“My three major job-creating centers are having a huge problem,” Governor McDonnell protests. He had hoped to privatize the commonwealth’s state-monopoly liquor stores and invest the proceeds from their sale in transportation, but that initiative failed. He also tried to open up new oil-and-gas drilling in the state and direct its proceeds to transportation, but his efforts were blocked by the Obama administration. A series of audits and reforms helped squeeze some extra value out of the Virginia Department of Transportation, but in the end he was left with something that most conservatives find unpalatable: a substantial tax increase to support an ambitious public-works project.

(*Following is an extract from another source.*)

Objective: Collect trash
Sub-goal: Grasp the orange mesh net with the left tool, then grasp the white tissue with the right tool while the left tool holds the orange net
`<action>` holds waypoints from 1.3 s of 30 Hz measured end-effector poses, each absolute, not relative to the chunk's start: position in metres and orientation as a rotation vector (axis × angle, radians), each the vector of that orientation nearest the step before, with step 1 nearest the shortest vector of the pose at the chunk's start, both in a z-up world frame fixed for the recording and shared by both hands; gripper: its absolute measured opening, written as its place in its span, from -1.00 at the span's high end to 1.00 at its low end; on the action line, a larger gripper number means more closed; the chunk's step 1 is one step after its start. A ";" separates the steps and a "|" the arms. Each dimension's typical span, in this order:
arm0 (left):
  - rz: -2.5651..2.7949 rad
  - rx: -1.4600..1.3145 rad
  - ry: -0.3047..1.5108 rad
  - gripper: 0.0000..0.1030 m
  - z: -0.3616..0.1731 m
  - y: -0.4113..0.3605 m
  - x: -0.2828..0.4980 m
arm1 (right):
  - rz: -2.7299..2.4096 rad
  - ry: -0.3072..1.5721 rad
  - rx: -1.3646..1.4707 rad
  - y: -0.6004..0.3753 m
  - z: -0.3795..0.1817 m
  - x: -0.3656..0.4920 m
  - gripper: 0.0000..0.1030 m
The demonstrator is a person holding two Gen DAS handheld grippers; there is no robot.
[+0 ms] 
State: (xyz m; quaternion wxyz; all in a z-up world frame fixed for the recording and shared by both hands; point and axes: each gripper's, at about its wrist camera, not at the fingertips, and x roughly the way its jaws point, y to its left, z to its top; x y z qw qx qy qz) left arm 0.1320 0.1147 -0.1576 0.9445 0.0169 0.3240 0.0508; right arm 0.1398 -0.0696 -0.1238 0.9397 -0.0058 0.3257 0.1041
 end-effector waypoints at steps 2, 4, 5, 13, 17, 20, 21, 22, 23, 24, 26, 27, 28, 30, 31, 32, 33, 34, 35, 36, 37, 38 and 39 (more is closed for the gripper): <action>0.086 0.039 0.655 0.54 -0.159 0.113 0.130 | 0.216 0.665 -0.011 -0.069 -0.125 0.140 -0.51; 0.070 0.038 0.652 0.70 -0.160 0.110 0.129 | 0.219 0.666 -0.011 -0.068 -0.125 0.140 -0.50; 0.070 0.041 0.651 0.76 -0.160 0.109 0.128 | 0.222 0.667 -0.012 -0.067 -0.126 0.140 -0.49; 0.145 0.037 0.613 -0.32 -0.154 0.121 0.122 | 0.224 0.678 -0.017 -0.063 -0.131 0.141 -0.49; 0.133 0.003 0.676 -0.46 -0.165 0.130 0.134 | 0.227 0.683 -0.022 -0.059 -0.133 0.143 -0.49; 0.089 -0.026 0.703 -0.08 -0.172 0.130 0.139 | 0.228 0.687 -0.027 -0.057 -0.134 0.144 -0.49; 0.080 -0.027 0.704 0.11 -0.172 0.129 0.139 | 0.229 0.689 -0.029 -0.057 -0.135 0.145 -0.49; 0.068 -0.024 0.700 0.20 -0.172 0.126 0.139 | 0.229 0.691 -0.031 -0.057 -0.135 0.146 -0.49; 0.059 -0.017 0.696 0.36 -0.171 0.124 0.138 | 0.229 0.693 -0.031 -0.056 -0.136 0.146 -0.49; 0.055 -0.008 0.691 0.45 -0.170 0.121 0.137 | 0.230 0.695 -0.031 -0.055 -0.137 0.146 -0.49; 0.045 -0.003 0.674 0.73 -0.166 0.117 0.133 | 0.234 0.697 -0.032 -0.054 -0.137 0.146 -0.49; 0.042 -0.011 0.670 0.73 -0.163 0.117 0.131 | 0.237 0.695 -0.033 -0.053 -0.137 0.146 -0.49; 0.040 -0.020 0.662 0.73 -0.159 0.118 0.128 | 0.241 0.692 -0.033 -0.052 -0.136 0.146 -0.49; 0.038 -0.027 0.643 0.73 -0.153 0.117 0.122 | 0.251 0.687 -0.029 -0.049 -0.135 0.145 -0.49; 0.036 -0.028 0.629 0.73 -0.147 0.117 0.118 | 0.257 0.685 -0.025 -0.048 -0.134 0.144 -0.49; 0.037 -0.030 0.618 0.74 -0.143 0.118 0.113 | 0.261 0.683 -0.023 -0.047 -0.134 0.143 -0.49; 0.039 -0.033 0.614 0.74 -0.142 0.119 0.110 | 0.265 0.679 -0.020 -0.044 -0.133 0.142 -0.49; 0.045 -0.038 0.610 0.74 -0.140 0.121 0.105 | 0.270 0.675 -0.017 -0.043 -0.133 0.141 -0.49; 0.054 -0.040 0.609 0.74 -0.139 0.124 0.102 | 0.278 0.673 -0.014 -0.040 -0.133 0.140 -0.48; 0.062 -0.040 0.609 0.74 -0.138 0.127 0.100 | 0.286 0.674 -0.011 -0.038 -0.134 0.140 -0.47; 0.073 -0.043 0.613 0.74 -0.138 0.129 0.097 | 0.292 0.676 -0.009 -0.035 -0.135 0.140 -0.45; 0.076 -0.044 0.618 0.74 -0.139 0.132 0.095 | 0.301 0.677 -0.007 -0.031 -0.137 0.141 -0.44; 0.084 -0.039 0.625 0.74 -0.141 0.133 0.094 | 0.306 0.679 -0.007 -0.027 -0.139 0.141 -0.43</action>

“Those people sitting out there in the parking lot that is I-495 — those are voters,” says Virginia secretary of transportation Sean Connaughton, who served in the U.S. Department of Transportation in the George W. Bush administration. “They are” — he pauses for a moment, as though not quite sure whether he should finish the thought — “Republican voters, a lot of them, conservative Republicans, out in Loudoun County and places like that. They expect us to do something.” Mr. Connaughton is himself a frustrated Virginia commuter: He drives daily from his home in the Virginia exurbs of Washington to the state capital of Richmond, some 100 miles away — and that drive takes him less time than his previous commute into Washington. “It’s just crazy,” he says.
Before I sit in traffic on the freeway into Philadelphia, I get to sit in traffic on the Blue Route, and before that I get to sit in suburban traffic on Lancaster Avenue, the nation’s first paved intercity road, privately financed and built in 1795. The allegedly 32-minute drive from the suburb of Wayne, Pa., to Rittenhouse Square in the center of Philadelphia takes more than an hour, and a good part of that time is spent just trying to get to the Schuylkill Expressway — or “Surekill Distressway,” as it is locally known.
The Schuylkill is a very special circle of commuter hell, the busiest road in Pennsylvania, used by hundreds of thousands of commuters each day. On a fine bright Monday-morning drive into Philadelphia not long ago, a young man pulled up next to me in a new Volkswagen Jetta. He looked every inch the prosperous young coffee achiever: In a new car, on his way to work early on a Monday morning, wearing a suit — and as we sat stalled in traffic, he produced a small glass pipe and a lighter, and took a deep, long drag of crack. I think that the guy who designed the Schuylkill must have been doing something similar: The freeway is a sort of inside-out abomination, with most of the exits and on-ramps on the left side of the road rather than the right, which makes for some pretty interesting rush-hour maneuvering. The lanes are narrow and, because it closely hugs the contours of the Schuylkill River, it has proved impossible to expand or improve. The design is so poor that a 2009 rainstorm resulted in a four-hour traffic jam of such absolute stillness that drivers were seen getting out of their cars and playing cards. That’s a high price to pay for living in the suburbs.
Those traffic-stranded suburbanites point to the reason why the transit problem is probably unsolvable. They don’t have the same access to mass transit, but people want to live in the suburbs of Sun Belt cities for the same reason they want to live in the suburbs of northeastern cities: a measure of privacy, superior schools, and room to raise a family. The ten-minute commute between Midtown Manhattan and the Financial District via a $112-a-month unlimited subway pass is very attractive if you are the sort of person who enjoys living in a 500-square-foot New York City apartment, i.e., young and well-off or old and well-off. For people in the middle — and, especially, for non-millionaire married couples with children — the suburbs continue to be very attractive.